**THE INPUT**
[Start of Attachment]

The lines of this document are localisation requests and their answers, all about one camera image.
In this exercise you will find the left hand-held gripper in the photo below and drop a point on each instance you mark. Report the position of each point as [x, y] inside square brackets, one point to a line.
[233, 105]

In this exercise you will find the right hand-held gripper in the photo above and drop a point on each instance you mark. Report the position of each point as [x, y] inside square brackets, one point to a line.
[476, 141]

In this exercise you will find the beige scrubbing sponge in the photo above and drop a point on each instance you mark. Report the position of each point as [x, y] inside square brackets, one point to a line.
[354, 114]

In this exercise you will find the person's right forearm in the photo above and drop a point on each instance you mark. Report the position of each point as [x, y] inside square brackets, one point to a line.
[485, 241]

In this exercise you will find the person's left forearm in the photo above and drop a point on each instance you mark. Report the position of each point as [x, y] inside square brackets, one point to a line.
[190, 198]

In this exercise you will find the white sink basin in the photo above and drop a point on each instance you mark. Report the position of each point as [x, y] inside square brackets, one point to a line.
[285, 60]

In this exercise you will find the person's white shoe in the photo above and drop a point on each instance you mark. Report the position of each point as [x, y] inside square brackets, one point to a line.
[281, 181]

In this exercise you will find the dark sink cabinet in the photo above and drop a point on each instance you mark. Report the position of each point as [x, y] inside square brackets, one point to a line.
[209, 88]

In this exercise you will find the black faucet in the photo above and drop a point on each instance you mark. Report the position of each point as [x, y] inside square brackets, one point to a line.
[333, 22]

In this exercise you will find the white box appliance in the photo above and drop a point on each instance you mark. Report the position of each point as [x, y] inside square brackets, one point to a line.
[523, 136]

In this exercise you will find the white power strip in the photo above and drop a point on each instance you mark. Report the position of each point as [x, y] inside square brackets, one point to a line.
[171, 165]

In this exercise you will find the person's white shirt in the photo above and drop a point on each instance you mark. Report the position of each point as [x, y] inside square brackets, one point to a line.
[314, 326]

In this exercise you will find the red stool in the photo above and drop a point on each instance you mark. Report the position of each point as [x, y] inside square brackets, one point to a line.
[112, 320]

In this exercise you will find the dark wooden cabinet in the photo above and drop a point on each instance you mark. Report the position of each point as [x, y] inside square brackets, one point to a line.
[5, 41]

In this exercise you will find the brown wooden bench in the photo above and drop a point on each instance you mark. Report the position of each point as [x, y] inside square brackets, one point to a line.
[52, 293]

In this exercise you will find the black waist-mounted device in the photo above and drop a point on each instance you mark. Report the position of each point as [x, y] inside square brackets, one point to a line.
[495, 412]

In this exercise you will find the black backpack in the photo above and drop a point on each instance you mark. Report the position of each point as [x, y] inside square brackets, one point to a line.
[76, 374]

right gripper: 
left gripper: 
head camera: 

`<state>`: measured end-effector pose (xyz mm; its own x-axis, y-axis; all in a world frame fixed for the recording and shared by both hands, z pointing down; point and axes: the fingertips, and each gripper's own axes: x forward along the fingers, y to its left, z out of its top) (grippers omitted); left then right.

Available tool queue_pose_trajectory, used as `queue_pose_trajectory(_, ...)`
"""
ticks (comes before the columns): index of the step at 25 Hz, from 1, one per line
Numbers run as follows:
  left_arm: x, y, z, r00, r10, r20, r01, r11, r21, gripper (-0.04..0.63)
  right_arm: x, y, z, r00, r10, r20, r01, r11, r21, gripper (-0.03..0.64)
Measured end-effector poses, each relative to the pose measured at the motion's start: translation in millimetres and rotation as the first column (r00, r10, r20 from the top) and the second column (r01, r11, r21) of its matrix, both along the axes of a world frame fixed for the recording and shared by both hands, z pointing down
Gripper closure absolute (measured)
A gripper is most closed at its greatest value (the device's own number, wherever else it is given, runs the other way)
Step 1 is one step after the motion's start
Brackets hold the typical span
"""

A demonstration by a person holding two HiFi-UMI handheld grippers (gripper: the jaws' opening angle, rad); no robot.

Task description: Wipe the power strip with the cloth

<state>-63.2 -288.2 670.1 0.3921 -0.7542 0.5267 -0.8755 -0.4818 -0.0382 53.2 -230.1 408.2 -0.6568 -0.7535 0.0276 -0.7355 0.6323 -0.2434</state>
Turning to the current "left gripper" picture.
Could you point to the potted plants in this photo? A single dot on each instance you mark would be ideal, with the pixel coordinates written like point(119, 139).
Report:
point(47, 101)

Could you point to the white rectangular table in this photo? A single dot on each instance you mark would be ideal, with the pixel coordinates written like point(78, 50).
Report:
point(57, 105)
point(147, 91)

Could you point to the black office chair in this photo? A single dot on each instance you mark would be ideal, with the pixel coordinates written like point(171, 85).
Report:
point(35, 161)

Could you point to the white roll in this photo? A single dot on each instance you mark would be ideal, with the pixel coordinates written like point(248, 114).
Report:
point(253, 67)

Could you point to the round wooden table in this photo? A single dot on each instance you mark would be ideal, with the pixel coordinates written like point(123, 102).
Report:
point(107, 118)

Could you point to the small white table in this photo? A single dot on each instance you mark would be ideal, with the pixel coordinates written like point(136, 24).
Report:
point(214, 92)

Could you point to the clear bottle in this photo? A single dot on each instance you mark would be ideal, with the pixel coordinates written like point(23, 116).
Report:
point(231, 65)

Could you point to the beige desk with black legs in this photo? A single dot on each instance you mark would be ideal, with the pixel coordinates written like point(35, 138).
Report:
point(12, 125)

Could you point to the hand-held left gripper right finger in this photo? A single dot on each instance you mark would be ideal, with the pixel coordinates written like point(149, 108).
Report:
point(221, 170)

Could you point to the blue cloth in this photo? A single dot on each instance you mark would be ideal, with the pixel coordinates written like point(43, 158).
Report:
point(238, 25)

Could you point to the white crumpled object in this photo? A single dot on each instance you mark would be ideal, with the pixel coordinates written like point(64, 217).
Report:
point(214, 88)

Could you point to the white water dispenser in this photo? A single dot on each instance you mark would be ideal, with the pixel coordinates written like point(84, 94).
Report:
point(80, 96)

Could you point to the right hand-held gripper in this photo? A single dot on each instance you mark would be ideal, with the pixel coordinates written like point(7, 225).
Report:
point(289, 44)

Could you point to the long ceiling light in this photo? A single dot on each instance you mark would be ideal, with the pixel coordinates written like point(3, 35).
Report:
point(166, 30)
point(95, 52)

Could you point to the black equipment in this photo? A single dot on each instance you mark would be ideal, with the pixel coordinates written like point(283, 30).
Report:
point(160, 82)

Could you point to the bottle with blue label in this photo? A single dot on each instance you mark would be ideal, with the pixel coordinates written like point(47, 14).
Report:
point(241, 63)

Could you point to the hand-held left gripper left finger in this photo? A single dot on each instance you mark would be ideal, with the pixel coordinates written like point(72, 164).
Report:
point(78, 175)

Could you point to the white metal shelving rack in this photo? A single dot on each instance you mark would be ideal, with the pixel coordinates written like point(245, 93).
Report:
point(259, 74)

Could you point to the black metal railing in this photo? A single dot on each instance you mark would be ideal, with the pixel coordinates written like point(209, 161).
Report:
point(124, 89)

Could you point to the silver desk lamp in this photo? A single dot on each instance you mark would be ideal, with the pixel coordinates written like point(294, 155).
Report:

[End of Attachment]

**TASK TO CARRY OUT**
What you return should match the entries above exactly.

**ANSWER BOX**
The lines of this document are localisation requests and their answers, all about one camera image.
In this exercise you will find the left hand-held gripper in the photo below and drop a point on each instance you mark. Report the position of each point as [x, y] inside square brackets, one point to a line.
[233, 105]

In this exercise you will find the right hand-held gripper in the photo above and drop a point on each instance you mark. Report the position of each point as [x, y] inside square brackets, one point to a line.
[476, 141]

In this exercise you will find the beige scrubbing sponge in the photo above and drop a point on each instance you mark. Report the position of each point as [x, y] inside square brackets, one point to a line.
[354, 114]

In this exercise you will find the person's right forearm in the photo above and drop a point on each instance you mark. Report the position of each point as [x, y] inside square brackets, one point to a line.
[485, 241]

In this exercise you will find the person's left forearm in the photo above and drop a point on each instance you mark. Report the position of each point as [x, y] inside square brackets, one point to a line.
[190, 198]

In this exercise you will find the white sink basin in the photo above and drop a point on each instance you mark. Report the position of each point as [x, y] inside square brackets, one point to a line.
[285, 60]

In this exercise you will find the person's white shoe in the photo above and drop a point on each instance you mark. Report the position of each point as [x, y] inside square brackets, one point to a line.
[281, 181]

In this exercise you will find the dark sink cabinet in the photo above and drop a point on each instance you mark. Report the position of each point as [x, y] inside square brackets, one point to a line.
[209, 88]

In this exercise you will find the black faucet in the photo above and drop a point on each instance you mark. Report the position of each point as [x, y] inside square brackets, one point to a line.
[333, 22]

In this exercise you will find the white box appliance in the photo above and drop a point on each instance you mark. Report the position of each point as [x, y] inside square brackets, one point to a line.
[523, 136]

In this exercise you will find the white power strip in the photo above and drop a point on each instance you mark. Report the position of each point as [x, y] inside square brackets, one point to a line.
[171, 165]

In this exercise you will find the person's white shirt in the photo above and drop a point on each instance you mark. Report the position of each point as [x, y] inside square brackets, one point to a line.
[314, 326]

In this exercise you will find the red stool in the photo above and drop a point on each instance you mark. Report the position of each point as [x, y] inside square brackets, one point to a line.
[112, 320]

In this exercise you will find the dark wooden cabinet in the photo above and drop a point on each instance you mark. Report the position of each point as [x, y] inside square brackets, one point to a line.
[5, 41]

In this exercise you will find the brown wooden bench in the photo above and drop a point on each instance you mark. Report the position of each point as [x, y] inside square brackets, one point to a line.
[52, 293]

In this exercise you will find the black waist-mounted device in the photo above and drop a point on each instance you mark. Report the position of each point as [x, y] inside square brackets, one point to a line.
[495, 412]

In this exercise you will find the black backpack in the photo above and drop a point on each instance you mark. Report the position of each point as [x, y] inside square brackets, one point to a line.
[76, 374]

right gripper: 
left gripper: 
head camera: 

`<state>`: measured end-effector pose (xyz mm; its own x-axis, y-axis; all in a world frame fixed for the recording and shared by both hands, z pointing down; point and axes: the fingertips, and each gripper's own axes: x forward along the fingers, y to its left, z out of its top) (grippers omitted); left then right.

Available tool queue_pose_trajectory, used as `queue_pose_trajectory(_, ...)`
"""
ticks (comes before the columns): index of the step at 25 Hz, from 1, one per line
Numbers run as follows:
  left_arm: x, y, z, r00, r10, r20, r01, r11, r21, gripper (-0.04..0.63)
  right_arm: x, y, z, r00, r10, r20, r01, r11, r21, gripper (-0.03..0.64)
Measured end-effector poses, each relative to the pose measured at the motion's start: translation in millimetres and rotation as the first column (r00, r10, r20 from the top) and the second column (r01, r11, r21) of its matrix, both along the axes of a world frame fixed for the recording and shared by both hands, z pointing down
Gripper closure absolute (measured)
A gripper is most closed at its greatest value (the device's own number, wherever else it is given, runs the other way)
Step 1 is one step after the motion's start
Brackets hold the typical span
"""

A demonstration by a person holding two HiFi-UMI handheld grippers (gripper: the jaws' opening angle, rad); no robot.

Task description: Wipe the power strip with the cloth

<state>-63.2 -288.2 670.1 0.3921 -0.7542 0.5267 -0.8755 -0.4818 -0.0382 53.2 -230.1 408.2 -0.6568 -0.7535 0.0276 -0.7355 0.6323 -0.2434</state>
Turning to the current "left gripper" picture.
Could you point to the potted plants in this photo? A single dot on each instance you mark would be ideal, with the pixel coordinates written like point(119, 139).
Report:
point(47, 101)

Could you point to the white rectangular table in this photo? A single dot on each instance you mark would be ideal, with the pixel coordinates written like point(78, 50).
Report:
point(57, 105)
point(147, 91)

Could you point to the black office chair in this photo? A single dot on each instance you mark would be ideal, with the pixel coordinates written like point(171, 85).
Report:
point(35, 161)

Could you point to the white roll in this photo? A single dot on each instance you mark would be ideal, with the pixel coordinates written like point(248, 114).
Report:
point(253, 67)

Could you point to the round wooden table in this photo? A single dot on each instance you mark would be ideal, with the pixel coordinates written like point(123, 102).
Report:
point(107, 118)

Could you point to the small white table in this photo? A single dot on each instance you mark would be ideal, with the pixel coordinates written like point(136, 24).
Report:
point(214, 92)

Could you point to the clear bottle in this photo? A single dot on each instance you mark would be ideal, with the pixel coordinates written like point(23, 116).
Report:
point(231, 65)

Could you point to the beige desk with black legs in this photo? A single dot on each instance you mark would be ideal, with the pixel coordinates written like point(35, 138).
Report:
point(12, 125)

Could you point to the hand-held left gripper right finger in this photo? A single dot on each instance you mark would be ideal, with the pixel coordinates written like point(149, 108).
Report:
point(221, 170)

Could you point to the blue cloth in this photo? A single dot on each instance you mark would be ideal, with the pixel coordinates written like point(43, 158).
Report:
point(238, 25)

Could you point to the white crumpled object in this photo? A single dot on each instance you mark would be ideal, with the pixel coordinates written like point(64, 217).
Report:
point(214, 88)

Could you point to the white water dispenser in this photo? A single dot on each instance you mark would be ideal, with the pixel coordinates written like point(84, 94).
Report:
point(80, 96)

Could you point to the right hand-held gripper in this photo? A single dot on each instance you mark would be ideal, with the pixel coordinates written like point(7, 225).
Report:
point(289, 44)

Could you point to the long ceiling light in this photo? A single dot on each instance you mark would be ideal, with the pixel coordinates written like point(3, 35).
Report:
point(166, 30)
point(95, 52)

Could you point to the black equipment in this photo? A single dot on each instance you mark would be ideal, with the pixel coordinates written like point(283, 30).
Report:
point(160, 82)

Could you point to the bottle with blue label in this photo? A single dot on each instance you mark would be ideal, with the pixel coordinates written like point(47, 14).
Report:
point(241, 63)

Could you point to the hand-held left gripper left finger in this photo? A single dot on each instance you mark would be ideal, with the pixel coordinates written like point(72, 164).
Report:
point(78, 175)

Could you point to the white metal shelving rack in this photo? A single dot on each instance you mark would be ideal, with the pixel coordinates written like point(245, 93).
Report:
point(259, 74)

Could you point to the black metal railing in this photo? A single dot on each instance you mark would be ideal, with the pixel coordinates written like point(209, 161).
Report:
point(124, 89)

Could you point to the silver desk lamp in this photo? A single dot on each instance you mark would be ideal, with the pixel coordinates written like point(294, 155).
Report:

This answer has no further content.